**PROBLEM TO SOLVE**
Pull every line with "camera" from the entries below.

Extracted records:
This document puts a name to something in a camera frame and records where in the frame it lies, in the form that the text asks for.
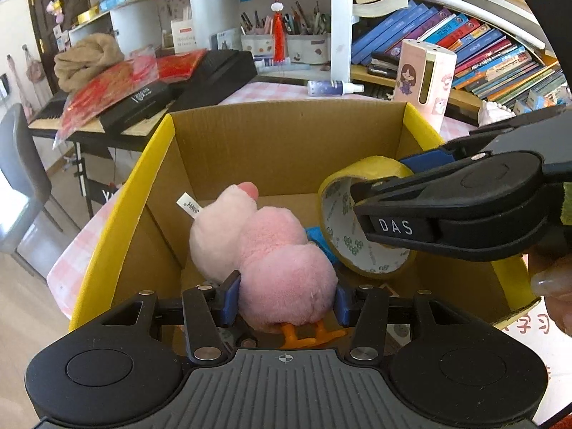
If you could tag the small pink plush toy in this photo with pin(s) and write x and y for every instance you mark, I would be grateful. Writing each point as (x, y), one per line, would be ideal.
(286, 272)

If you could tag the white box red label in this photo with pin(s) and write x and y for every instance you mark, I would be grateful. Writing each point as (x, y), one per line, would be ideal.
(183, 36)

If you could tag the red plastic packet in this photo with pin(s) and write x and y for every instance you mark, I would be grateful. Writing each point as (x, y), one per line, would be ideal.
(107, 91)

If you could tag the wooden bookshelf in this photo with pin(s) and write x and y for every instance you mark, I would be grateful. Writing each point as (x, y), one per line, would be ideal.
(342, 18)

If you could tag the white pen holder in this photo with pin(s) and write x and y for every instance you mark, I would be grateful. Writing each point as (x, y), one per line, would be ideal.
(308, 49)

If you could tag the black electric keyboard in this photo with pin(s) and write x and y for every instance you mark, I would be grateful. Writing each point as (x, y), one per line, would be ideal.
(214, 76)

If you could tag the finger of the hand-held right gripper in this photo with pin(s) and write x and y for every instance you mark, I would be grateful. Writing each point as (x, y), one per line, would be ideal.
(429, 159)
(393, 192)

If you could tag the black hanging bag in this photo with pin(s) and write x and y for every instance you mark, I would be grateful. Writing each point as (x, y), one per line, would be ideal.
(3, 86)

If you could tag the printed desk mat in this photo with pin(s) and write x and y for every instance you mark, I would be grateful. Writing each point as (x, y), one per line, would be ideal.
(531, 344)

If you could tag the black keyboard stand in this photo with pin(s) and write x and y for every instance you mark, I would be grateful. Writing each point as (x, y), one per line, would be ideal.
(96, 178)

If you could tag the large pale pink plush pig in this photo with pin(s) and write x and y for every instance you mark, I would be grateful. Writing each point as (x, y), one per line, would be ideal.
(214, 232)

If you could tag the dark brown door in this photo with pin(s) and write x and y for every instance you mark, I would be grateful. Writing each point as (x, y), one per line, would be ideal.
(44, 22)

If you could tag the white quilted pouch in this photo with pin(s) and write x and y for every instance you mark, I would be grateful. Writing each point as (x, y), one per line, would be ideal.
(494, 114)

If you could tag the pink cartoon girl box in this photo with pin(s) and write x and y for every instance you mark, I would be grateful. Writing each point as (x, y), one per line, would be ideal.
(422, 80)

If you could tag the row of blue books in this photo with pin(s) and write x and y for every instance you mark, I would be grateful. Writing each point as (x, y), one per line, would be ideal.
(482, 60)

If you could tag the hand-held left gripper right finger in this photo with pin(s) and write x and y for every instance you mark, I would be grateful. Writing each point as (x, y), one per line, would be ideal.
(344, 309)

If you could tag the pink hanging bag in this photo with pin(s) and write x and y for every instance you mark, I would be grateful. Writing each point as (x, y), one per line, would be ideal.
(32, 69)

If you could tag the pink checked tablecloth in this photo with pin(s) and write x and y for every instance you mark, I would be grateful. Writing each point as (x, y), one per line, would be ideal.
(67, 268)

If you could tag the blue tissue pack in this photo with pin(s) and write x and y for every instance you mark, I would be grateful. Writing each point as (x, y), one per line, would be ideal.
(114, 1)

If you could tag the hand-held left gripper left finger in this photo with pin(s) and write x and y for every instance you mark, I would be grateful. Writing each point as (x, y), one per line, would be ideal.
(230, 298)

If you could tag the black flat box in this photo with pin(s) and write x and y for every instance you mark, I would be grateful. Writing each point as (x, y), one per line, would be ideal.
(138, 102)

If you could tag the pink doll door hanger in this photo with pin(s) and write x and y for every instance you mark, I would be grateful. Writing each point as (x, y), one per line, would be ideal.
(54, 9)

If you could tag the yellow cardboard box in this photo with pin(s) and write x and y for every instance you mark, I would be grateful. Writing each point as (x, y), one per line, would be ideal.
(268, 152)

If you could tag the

--

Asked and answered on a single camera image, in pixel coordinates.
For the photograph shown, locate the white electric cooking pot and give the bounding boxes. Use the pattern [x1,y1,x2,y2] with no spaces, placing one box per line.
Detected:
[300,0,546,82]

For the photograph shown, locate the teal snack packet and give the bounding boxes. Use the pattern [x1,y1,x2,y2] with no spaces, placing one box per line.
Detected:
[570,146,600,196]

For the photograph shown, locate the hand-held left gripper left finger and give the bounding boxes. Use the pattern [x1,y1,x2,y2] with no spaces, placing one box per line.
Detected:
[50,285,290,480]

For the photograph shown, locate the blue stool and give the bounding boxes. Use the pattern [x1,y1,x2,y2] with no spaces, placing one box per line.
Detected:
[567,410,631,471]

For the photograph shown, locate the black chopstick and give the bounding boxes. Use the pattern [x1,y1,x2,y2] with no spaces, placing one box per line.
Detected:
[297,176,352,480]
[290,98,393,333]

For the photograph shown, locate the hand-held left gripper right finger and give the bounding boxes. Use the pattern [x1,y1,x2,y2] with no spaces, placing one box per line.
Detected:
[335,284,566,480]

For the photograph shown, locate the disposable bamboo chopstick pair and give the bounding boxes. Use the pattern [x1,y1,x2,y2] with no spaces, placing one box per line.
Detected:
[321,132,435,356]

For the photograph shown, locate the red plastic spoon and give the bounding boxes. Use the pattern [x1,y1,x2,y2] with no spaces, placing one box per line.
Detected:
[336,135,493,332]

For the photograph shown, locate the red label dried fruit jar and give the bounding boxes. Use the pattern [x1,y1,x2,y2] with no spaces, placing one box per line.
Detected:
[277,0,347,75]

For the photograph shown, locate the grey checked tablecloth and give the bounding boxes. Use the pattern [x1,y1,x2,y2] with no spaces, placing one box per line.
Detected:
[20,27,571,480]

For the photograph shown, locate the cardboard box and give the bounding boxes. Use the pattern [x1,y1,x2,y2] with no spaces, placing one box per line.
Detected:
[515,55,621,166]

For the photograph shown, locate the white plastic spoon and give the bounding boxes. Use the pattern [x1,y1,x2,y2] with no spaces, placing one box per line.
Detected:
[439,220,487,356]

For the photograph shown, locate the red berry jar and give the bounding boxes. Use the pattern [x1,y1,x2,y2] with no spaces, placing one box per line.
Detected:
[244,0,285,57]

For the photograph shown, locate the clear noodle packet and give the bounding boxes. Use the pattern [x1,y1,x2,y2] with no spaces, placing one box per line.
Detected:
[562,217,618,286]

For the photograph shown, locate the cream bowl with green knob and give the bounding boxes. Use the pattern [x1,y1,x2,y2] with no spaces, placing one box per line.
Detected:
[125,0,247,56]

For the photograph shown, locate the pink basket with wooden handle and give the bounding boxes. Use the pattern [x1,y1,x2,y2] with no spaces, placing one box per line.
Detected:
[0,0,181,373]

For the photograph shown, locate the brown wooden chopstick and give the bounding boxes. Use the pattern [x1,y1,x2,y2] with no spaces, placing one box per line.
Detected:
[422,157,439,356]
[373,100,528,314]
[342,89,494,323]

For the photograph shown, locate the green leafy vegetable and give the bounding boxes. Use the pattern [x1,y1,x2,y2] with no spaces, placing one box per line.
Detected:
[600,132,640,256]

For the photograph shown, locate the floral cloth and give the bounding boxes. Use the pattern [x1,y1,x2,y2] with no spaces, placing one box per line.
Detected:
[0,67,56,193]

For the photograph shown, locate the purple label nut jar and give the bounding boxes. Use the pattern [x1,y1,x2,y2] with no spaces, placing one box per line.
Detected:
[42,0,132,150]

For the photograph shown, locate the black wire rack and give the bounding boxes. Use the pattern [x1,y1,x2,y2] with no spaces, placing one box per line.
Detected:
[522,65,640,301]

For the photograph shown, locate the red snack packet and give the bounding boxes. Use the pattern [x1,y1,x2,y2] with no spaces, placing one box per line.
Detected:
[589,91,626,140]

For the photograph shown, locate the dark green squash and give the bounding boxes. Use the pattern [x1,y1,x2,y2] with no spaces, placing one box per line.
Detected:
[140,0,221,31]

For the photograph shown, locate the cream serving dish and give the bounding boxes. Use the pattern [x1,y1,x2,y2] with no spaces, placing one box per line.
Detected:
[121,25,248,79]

**ANSWER BOX**
This document puts a name to something in a camera frame and records where in the frame it lies, in the form that the text asks for.
Asked and answered on a single camera image, in pixel coordinates.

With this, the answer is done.